- Nottawa Township, Michigan Location within the state of Michigan Nottawa Township, Michigan Nottawa Township, Michigan (the United States)
- Coordinates: 41°55′52″N 85°28′48″W﻿ / ﻿41.93111°N 85.48000°W
- Country: United States
- State: Michigan
- County: St. Joseph

Area
- • Total: 37.6 sq mi (97.4 km^{2})
- • Land: 35.8 sq mi (92.7 km^{2})
- • Water: 1.8 sq mi (4.7 km^{2})
- Elevation: 833 ft (254 m)

Population (2020)
- • Total: 3,685
- • Density: 103/sq mi (39.8/km^{2})
- Time zone: UTC-5 (Eastern (EST))
- • Summer (DST): UTC-4 (EDT)
- FIPS code: 26-59400
- GNIS feature ID: 1626827
- Website: Township website

= Nottawa Township, St. Joseph County, Michigan =

Nottawa Township is a civil township of St. Joseph County in the U.S. state of Michigan. The population was 3,685 at the 2020 census. The township is named after the Nottawaseppi Huron Band of Potawatomi.

==History==
Nottawa Township was the center of the Notawasepe Potawatamie Reservation which was the home of the ancestors of the Nottawasippi Potawatamies starting in 1821.

==Communities==
- Centreville is a village on the western edge of the township, partially within adjacent Lockport Township.
- Nottawa is an unincorporated community in the southwest of the township on M-86, about two miles west of M-66 and four miles east of Centreville.
- Wasepi is an unincorporated community near the center of the township.

==Geography==
According to the United States Census Bureau, the township has a total area of 37.6 square miles (97.4 km^{2}), of which 35.8 square miles (92.7 km^{2}) is land and 1.8 square miles (4.7 km^{2}) (4.81%) is water.

==Demographics==
As of the census of 2000, there were 3,999 people, 1,325 households, and 1,004 families residing in the township. The population density was 111.7 PD/sqmi. There were 1,521 housing units at an average density of 42.5 /sqmi. The racial makeup of the township was 96.77% White, 1.15% African American, 0.25% Native American, 0.53% Asian, 0.25% from other races, and 1.05% from two or more races. Hispanic or Latino of any race were 1.08% of the population.

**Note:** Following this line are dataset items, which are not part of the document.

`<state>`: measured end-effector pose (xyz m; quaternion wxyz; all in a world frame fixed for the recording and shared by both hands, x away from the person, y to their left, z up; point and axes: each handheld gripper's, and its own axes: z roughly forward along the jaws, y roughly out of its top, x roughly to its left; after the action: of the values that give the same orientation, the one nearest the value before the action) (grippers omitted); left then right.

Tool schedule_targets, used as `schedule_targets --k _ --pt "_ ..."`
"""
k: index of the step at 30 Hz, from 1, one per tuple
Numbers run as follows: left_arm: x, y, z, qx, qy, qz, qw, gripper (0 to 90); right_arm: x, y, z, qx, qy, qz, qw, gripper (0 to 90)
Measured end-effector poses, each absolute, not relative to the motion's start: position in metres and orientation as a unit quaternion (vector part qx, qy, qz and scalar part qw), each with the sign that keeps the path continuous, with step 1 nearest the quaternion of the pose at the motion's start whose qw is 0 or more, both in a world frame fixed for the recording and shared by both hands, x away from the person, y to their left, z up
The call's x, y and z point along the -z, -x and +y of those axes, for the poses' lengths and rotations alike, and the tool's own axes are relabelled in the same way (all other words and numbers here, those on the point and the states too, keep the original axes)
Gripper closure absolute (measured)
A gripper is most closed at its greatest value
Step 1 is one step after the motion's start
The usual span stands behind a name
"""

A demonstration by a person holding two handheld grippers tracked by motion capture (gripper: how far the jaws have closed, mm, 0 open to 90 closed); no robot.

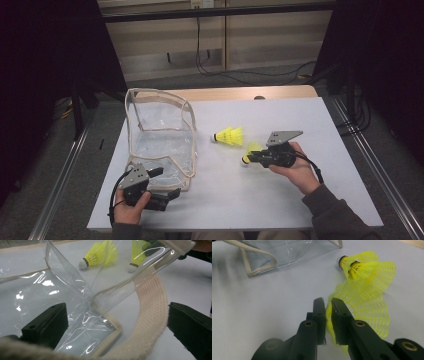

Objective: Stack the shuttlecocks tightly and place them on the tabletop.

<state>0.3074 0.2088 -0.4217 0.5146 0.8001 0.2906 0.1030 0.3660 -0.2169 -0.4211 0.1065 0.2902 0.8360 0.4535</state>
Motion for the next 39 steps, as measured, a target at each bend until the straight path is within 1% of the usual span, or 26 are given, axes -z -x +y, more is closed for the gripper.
schedule_targets --k 4,7,13,25,28,39 --pt "0.422 -0.308 0.208 -0.104 -0.800 0.291 0.515 3.5 0.419 -0.365 -0.218 -0.454 -0.292 0.836 0.103 74.6" --pt "0.422 -0.308 0.208 -0.104 -0.800 0.291 0.515 3.5 0.417 -0.365 -0.221 -0.456 -0.295 0.833 0.107 66.4" --pt "0.422 -0.308 0.208 -0.104 -0.799 0.292 0.515 3.3 0.414 -0.364 -0.225 -0.454 -0.302 0.832 0.104 59.7" --pt "0.422 -0.309 0.208 -0.101 -0.800 0.291 0.515 3.2 0.418 -0.364 -0.236 -0.449 -0.318 0.829 0.103 55.0" --pt "0.422 -0.309 0.208 -0.102 -0.800 0.292 0.514 3.3 0.420 -0.364 -0.241 -0.446 -0.323 0.828 0.105 52.7" --pt "0.422 -0.309 0.208 -0.102 -0.800 0.292 0.514 3.2 0.426 -0.360 -0.254 -0.440 -0.341 0.824 0.106 40.1"
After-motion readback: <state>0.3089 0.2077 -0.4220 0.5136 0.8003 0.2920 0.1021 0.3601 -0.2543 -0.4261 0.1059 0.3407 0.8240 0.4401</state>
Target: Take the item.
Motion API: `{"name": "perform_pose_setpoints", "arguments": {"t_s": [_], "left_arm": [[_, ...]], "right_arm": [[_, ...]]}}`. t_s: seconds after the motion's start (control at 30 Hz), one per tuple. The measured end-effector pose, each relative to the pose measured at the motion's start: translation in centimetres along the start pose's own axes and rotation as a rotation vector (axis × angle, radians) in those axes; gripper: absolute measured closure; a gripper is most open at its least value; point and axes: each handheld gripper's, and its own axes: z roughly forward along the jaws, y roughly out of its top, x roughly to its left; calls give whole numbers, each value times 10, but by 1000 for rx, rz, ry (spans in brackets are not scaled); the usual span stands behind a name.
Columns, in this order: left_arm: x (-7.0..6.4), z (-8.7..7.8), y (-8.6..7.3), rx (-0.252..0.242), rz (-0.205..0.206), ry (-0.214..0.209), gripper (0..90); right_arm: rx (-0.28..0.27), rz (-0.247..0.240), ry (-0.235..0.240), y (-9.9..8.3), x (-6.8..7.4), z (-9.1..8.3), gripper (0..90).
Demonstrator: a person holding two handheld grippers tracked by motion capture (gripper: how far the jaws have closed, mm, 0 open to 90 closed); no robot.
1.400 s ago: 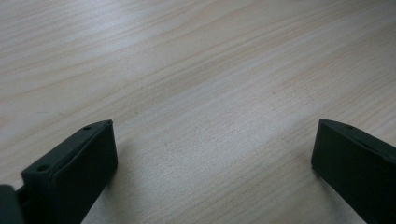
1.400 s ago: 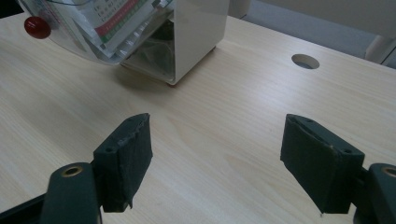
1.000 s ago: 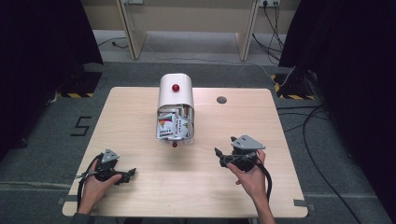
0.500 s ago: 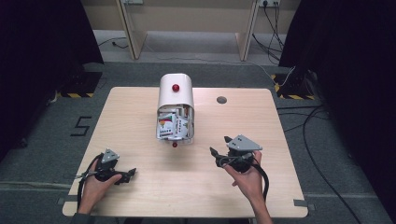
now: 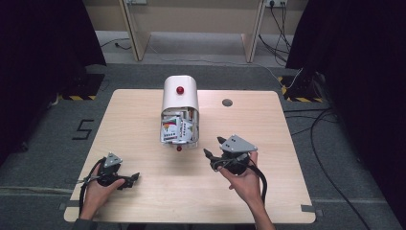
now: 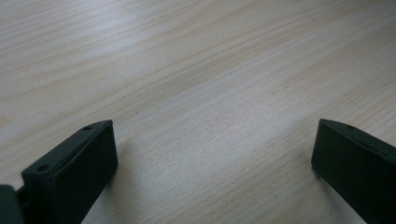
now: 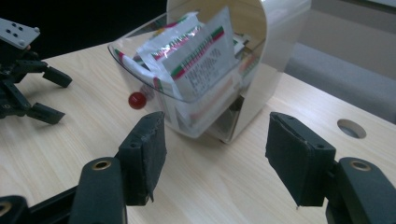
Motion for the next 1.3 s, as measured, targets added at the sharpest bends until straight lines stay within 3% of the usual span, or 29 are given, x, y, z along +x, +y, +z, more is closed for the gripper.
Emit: {"name": "perform_pose_setpoints", "arguments": {"t_s": [0.33,0.67,1.03,1.3], "left_arm": [[0,0,0,0,0,0,0],[0,0,0,0,0,0,0],[0,0,0,0,0,0,0],[0,0,0,-1,-2,-1,0]], "right_arm": [[-8,-30,24,13,11,13,422],[-7,-56,18,22,15,26,464],[12,-86,-1,30,18,41,522],[18,-82,-28,36,17,52,576]]}}
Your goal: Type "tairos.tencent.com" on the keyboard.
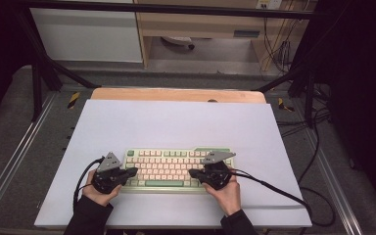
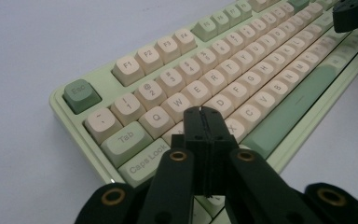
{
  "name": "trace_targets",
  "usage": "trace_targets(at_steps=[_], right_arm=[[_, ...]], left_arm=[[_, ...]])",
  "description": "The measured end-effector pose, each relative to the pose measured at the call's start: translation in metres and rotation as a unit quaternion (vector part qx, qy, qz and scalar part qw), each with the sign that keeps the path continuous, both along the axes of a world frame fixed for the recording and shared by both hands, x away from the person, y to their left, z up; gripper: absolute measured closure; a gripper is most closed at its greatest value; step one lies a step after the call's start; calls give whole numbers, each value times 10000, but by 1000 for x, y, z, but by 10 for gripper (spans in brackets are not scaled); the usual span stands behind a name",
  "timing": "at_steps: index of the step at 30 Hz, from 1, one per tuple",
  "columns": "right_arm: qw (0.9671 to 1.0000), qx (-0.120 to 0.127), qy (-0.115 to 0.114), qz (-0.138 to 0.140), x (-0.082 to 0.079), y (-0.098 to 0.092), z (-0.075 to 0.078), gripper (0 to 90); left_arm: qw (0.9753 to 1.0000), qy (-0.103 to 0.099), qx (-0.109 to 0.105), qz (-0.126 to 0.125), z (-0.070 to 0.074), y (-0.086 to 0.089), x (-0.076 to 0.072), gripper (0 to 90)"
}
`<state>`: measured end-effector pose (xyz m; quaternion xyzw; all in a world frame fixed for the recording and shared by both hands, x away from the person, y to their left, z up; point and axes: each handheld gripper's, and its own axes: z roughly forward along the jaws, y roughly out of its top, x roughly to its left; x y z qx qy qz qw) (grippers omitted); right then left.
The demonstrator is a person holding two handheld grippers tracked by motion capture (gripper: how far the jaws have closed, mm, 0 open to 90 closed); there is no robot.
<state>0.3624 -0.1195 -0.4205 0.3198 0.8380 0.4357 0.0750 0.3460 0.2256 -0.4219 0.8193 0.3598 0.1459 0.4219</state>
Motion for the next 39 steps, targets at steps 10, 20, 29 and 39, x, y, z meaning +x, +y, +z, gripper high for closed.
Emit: trace_targets(at_steps=[10,20,29,39], right_arm=[[10000,-4,67,56,-1,6,-6,900],[9999,-107,84,91,0,10,-12,900],[9998,-140,101,125,1,10,-13,900],[9999,-63,27,90,-1,6,-4,900]], left_arm=[[10000,2,-41,25,-1,5,-1,900],[10000,-8,-47,7,0,5,-1,900],[10000,-3,-25,0,-1,5,-1,900],[10000,-7,-33,-16,-1,4,-2,900]])
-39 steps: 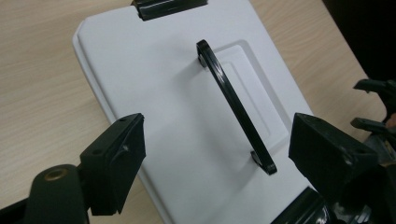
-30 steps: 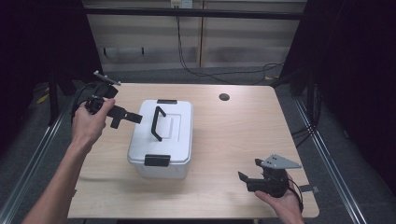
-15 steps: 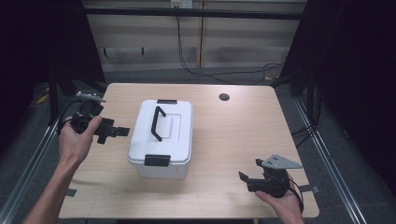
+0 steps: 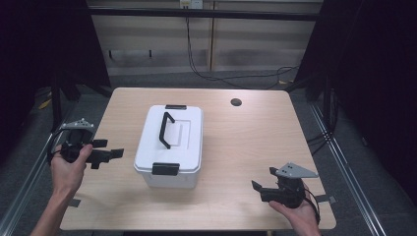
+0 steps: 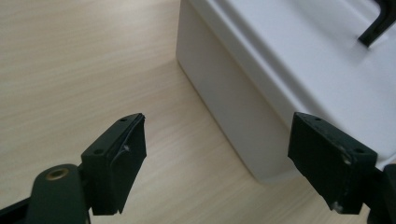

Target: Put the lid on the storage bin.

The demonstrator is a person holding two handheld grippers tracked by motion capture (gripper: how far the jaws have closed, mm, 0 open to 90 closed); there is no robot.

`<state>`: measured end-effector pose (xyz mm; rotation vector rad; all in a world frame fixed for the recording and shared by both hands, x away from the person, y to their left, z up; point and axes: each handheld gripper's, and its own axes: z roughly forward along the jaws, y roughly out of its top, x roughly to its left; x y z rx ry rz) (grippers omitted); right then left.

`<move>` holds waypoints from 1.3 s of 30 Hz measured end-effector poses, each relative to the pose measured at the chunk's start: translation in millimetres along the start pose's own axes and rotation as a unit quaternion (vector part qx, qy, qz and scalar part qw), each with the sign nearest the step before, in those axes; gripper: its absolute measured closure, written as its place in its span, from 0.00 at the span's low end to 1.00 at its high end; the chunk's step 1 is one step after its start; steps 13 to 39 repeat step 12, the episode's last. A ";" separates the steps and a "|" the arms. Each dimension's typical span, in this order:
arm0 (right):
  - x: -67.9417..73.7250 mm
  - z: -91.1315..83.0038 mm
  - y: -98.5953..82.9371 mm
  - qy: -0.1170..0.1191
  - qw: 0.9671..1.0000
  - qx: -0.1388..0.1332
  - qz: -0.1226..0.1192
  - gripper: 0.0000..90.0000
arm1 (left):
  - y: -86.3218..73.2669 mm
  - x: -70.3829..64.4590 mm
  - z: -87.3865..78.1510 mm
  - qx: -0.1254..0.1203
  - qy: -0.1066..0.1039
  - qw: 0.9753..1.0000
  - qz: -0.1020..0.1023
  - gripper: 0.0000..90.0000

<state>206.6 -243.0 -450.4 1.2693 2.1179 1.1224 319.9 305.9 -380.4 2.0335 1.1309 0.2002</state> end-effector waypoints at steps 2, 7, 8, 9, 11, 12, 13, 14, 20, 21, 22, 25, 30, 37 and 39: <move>0.1 0.3 0.2 -0.001 1.000 0.001 0.000 0.22 | -8.8 2.0 -2.0 -0.018 -0.002 1.000 -0.009 0.21; -0.4 0.1 -0.3 -0.002 1.000 -0.004 0.000 0.22 | -34.1 0.2 -0.7 -0.027 -0.001 1.000 0.000 0.21; -0.4 0.1 -0.3 -0.002 1.000 -0.004 0.000 0.22 | -34.1 0.2 -0.7 -0.027 -0.001 1.000 0.000 0.21; -0.4 0.6 -0.4 -0.003 1.000 -0.006 0.000 0.22 | -43.2 1.8 0.9 -0.033 -0.002 0.999 -0.004 0.21; -0.3 1.2 -0.6 -0.006 1.000 -0.009 0.000 0.22 | -47.0 3.0 1.8 -0.033 0.001 0.999 -0.008 0.21; -0.3 1.2 -0.6 -0.006 1.000 -0.009 0.000 0.22 | -50.3 3.6 2.9 -0.035 0.002 0.999 -0.011 0.21; -0.3 1.2 -0.6 -0.006 1.000 -0.009 0.000 0.22 | -50.3 3.6 2.9 -0.035 0.002 0.999 -0.011 0.21; -0.3 1.2 -0.6 -0.006 1.000 -0.009 0.000 0.22 | -50.3 3.6 2.9 -0.035 0.002 0.999 -0.011 0.21; -0.3 1.2 -0.6 -0.006 1.000 -0.009 0.000 0.22 | -50.3 3.6 2.9 -0.035 0.002 0.999 -0.011 0.21; -0.3 1.2 -0.6 -0.006 1.000 -0.009 0.000 0.22 | -50.3 3.6 2.9 -0.035 0.002 0.999 -0.011 0.21; -0.3 1.2 -0.6 -0.006 1.000 -0.009 0.000 0.22 | -50.3 3.6 2.9 -0.035 0.002 0.999 -0.011 0.21; -0.3 1.2 -0.6 -0.006 1.000 -0.009 0.000 0.22 | -50.3 3.6 2.9 -0.035 0.002 0.999 -0.011 0.21; -0.3 1.2 -0.6 -0.006 1.000 -0.009 0.000 0.22 | -50.3 3.6 2.9 -0.035 0.002 0.999 -0.011 0.21; -0.3 1.2 -0.6 -0.006 1.000 -0.009 0.000 0.22 | -50.3 3.6 2.9 -0.035 0.002 0.999 -0.011 0.21; -0.3 1.2 -0.6 -0.006 1.000 -0.009 0.000 0.22 | -50.3 3.6 2.9 -0.035 0.002 0.999 -0.011 0.21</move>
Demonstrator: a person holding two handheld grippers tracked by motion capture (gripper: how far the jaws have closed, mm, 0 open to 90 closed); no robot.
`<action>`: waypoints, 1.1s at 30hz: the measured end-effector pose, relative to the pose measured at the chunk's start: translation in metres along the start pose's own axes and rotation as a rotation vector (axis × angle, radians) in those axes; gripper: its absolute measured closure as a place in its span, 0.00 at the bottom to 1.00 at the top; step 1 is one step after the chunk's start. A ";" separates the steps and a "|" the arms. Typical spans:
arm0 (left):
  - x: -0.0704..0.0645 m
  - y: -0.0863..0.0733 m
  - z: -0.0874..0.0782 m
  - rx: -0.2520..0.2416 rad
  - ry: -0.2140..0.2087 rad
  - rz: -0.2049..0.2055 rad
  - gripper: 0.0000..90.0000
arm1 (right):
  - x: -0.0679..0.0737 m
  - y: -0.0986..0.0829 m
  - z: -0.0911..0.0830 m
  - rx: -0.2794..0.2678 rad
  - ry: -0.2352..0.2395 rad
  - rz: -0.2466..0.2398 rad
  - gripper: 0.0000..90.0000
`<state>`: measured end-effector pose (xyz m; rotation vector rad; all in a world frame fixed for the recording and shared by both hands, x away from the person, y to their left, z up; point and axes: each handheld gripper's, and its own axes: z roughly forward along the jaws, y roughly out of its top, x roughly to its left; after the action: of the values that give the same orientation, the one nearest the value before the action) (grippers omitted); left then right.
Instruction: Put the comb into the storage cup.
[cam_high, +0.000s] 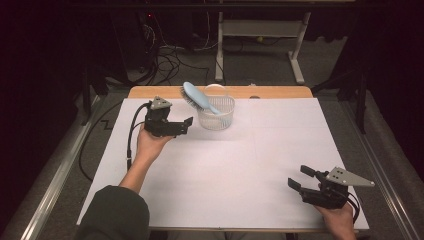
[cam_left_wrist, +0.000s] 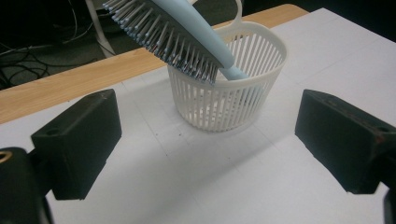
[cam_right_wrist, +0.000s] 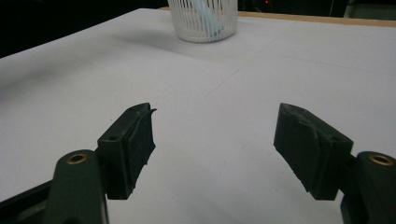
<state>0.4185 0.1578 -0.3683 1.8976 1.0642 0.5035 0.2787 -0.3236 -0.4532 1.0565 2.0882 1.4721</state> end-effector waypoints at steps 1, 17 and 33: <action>0.000 -0.001 -0.001 -0.002 -0.002 -0.002 0.07 | 0.000 0.000 0.000 0.001 0.000 0.000 0.32; 0.001 -0.007 -0.010 -0.005 -0.012 -0.008 0.07 | 0.000 0.000 0.000 0.002 -0.002 0.000 0.32; -0.001 -0.014 -0.017 -0.010 -0.018 0.006 0.07 | 0.000 0.000 0.000 0.004 -0.002 0.002 0.32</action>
<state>0.3996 0.1694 -0.3707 1.8940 1.0430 0.4930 0.2789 -0.3234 -0.4536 1.0620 2.0896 1.4677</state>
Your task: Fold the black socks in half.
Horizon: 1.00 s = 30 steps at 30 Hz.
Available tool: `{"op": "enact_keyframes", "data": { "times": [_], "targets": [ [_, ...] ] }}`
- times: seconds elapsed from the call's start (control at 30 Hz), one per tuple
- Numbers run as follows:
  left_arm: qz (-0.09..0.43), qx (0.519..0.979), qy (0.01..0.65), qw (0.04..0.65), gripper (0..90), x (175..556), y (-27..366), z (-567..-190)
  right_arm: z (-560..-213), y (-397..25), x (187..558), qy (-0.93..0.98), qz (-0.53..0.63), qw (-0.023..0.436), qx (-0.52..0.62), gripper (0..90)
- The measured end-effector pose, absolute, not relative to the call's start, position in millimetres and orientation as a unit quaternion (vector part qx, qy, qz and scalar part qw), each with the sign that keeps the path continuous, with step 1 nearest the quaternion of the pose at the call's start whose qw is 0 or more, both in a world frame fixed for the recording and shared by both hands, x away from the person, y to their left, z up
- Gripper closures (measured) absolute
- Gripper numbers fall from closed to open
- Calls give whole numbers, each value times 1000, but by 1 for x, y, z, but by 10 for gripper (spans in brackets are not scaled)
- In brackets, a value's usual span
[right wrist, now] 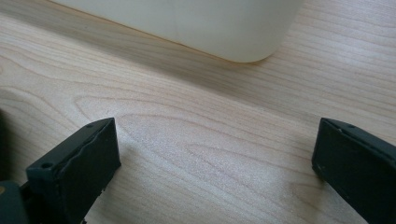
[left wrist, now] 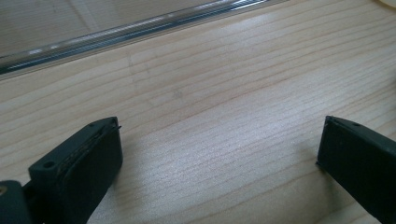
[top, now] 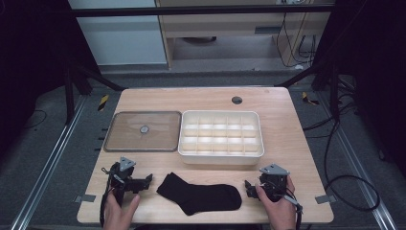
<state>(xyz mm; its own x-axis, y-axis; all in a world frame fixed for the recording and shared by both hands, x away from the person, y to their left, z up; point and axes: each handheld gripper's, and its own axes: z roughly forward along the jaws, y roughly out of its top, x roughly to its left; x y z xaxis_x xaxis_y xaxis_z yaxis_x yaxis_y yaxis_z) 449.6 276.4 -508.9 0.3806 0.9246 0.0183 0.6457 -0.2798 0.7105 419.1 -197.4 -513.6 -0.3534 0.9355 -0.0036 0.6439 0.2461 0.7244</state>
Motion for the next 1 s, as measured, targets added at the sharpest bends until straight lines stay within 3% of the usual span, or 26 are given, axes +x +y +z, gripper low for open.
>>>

There were 1,325 households, out of which 36.6% had children under the age of 18 living with them, 62.6% were married couples living together, 9.4% had a female householder with no husband present, and 24.2% were non-families. 20.2% of all households were made up of individuals, and 8.8% had someone living alone who was 65 years of age or older. The average household size was 2.83 and the average family size was 3.26.

In the township the population was spread out, with 28.7% under the age of 18, 9.8% from 18 to 24, 25.9% from 25 to 44, 22.7% from 45 to 64, and 13.0% who were 65 years of age or older. The median age was 35 years. For every 100 females, there were 98.9 males. For every 100 females age 18 and over, there were 101.5 males.

The median income for a household in the township was $41,875, and the median income for a family was $48,724. Males had a median income of $36,448 versus $23,750 for females. The per capita income for the township was $16,814. About 7.3% of families and 10.1% of the population were below the poverty line, including 14.4% of those under age 18 and 7.2% of those age 65 or over.